There’s a great moment of self-parody – no one does self-parody quite like Adachi – in Cross Game (only the manga, sadly) where Aoba is recuperating from her broken leg in the hospital and Ichi-nee comes in saying “I brought the baseball manga you asked for.” Aoba takes a look at it and says disgustedly “This one? His manga aren’t really about baseball all that much! I knew I should have asked for Major…”
Aoba, Diamond no Ace would have done just fine, too, I think. Every one of the elite sports anime carrying the current anime schedule has their own nice carved out, but there’s no question about it – Ace of Diamond is a sports series for purists. It covers that most classic of manga sports, baseball, and does it in such a way that it wouldn’t have seemed out of place 20 or 40 years ago. It has heart and intensity, the characters really matter, and it gets the sports right to an admirable degree. But fundamentally this is a series about delivering exactly what you expect in a timeless way, and none of its episodes demonstrate that better than this one does.
After last week’s unfortunate recap blip we’re right back in the thick of the action this week, and that’s what this episode is – well-portrayed in-game dramatics between two interesting opponents.
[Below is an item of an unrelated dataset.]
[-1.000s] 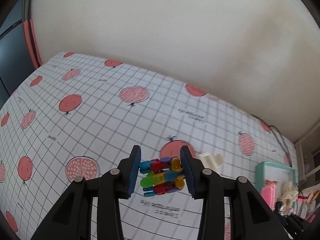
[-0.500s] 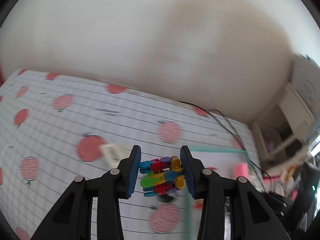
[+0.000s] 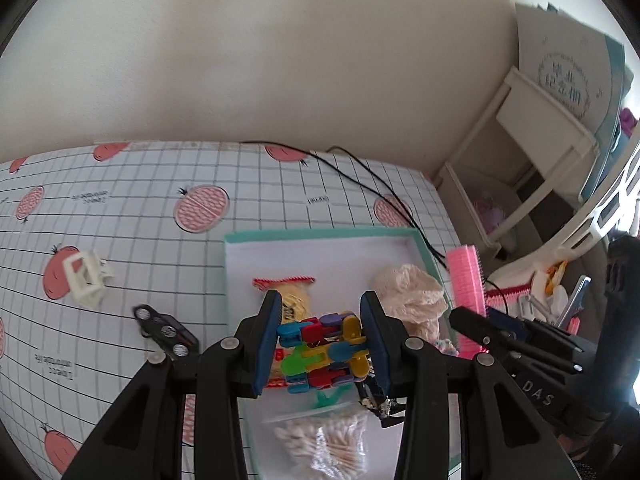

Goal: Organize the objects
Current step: 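Carry the block toy and hair roller into the tray and open both tools, then withdraw both open tools toward the white hair clip and black toy car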

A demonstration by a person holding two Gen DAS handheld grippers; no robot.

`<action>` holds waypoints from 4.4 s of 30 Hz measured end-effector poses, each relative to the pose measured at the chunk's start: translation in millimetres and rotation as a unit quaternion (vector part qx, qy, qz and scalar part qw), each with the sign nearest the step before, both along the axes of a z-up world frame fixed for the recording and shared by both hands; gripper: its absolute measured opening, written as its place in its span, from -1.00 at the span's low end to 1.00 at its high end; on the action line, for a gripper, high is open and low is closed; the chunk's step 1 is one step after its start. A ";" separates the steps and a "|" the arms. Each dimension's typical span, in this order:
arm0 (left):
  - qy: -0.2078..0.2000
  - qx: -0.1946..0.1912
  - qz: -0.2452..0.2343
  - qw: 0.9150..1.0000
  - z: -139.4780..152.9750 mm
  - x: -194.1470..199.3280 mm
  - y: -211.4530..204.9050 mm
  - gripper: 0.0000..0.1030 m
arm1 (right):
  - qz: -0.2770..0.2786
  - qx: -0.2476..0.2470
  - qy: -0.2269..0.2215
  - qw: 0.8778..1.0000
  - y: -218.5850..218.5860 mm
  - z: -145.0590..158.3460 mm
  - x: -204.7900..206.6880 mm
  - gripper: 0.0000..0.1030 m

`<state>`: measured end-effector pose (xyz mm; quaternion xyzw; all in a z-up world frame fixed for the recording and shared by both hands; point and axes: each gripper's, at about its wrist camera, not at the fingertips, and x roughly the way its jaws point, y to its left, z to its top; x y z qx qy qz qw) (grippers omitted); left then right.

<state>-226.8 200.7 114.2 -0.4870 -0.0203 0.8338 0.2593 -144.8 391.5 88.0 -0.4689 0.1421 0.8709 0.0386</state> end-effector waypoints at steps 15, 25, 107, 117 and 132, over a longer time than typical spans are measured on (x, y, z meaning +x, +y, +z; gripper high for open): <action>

We finally get to see Sawamura in battle with the stakes at their highest, but first it’s a matter of seeing the implacable Yeung finally crack a bit. The first real sign of it is the walk he issues to Yuki after a screaming first-pitch foul with Taichi already on second after a tomahawked double down the left-field line. It’s a smart baseball move, but the circumstances betray a pitcher who’s finally feeling the moment – he’s at war with an opponent the likes of which he’s never faced before, and the David vs. Goliath aspect of this game is inescapable even to Yeung here.
I’m definitely pulling for Eijun and it’s great to see him do well, but I find it impossible to root against Akikawa here (which I consider a sign of good writing). This is an underdog, unheralded team trying to win one for the little guys everywhere – and with the revelation that because he attended high school for six months in Taiwan before coming to Japan this is Yeung’s final year of eligibility, it’s all the more gut-wrenching knowing his career will end with this game (which Akikawa will surely lose). There are no tricks or gimmicks here – this is a genuinely likeable team with a charismatic and interesting star player, and a coach who loves him like a son. How can you root against a team like that, no matter who the opponent is?
The most fascinating battle of the episode is between Yeung and Miyuki (after #5 hitter Maezono has surprisingly bunted the runners to second and third). This shows why some catchers can be very good hitters – Miyuki understands the art of pitch sequencing, and he’s been studying Yeung for the entire game. Yeung makes nothing but good pitches to Miyuki, but Miyuki (who as we know is nails with runners in scoring position) looks for the pitch he’d ask for himself – and laces the 0-2 curve to left-center for a triple. It’s a great piece of hitting and ties the game, but Yeung gets his own back by making a great glove-hand toss to the catcher on a failed suicide squeeze attempt to nail Miyuki at the plate and preserve the tie.
As for Eijun, his debut (though he did technically face one hitter two weeks ago) doesn’t disappoint. Again, there’s no forced theatrics or trickery here – Eijun succeeds here because he shows he’s genuinely good. He throws harder than it appears, his pitches move like crazy, and despite his youth and inexperience he rises to the occasion and focuses under pressure. This is what Kataoka saw in him, and it’s truly wonderful to see it rewarded with a 1-2-3 inning. He even manages to get in Yeung’s wheelhouse, prompting a grudging compliment from the precise machine after he pops out to second (Eijun’s “Onii-san!” here is hilarious). “He’s not just some pitcher in to kill time. He’s a real game-changer.” And when Yeung says it, you know it means something.
Next week’s ep promises to be another exciting one, though also a sad one if it finds Akikawa’s journey ending. Kataoka has sent Tanba to the bullpen – not because he intends to let him pitch (when Eijun gives way, likely to Haruichi as a pinch-hitter, it will be with Kawakami entering the game) but to put pressure on the opponent. Very clever – and it’s going to be very interesting indeed to see Haru-chin finally get his chance to shine when it counts. This is really good stuff – nothing fancy, no tricks, just believable and exciting game action between two teams full of interesting characters. Sometimes, there’s just nothing like the classics.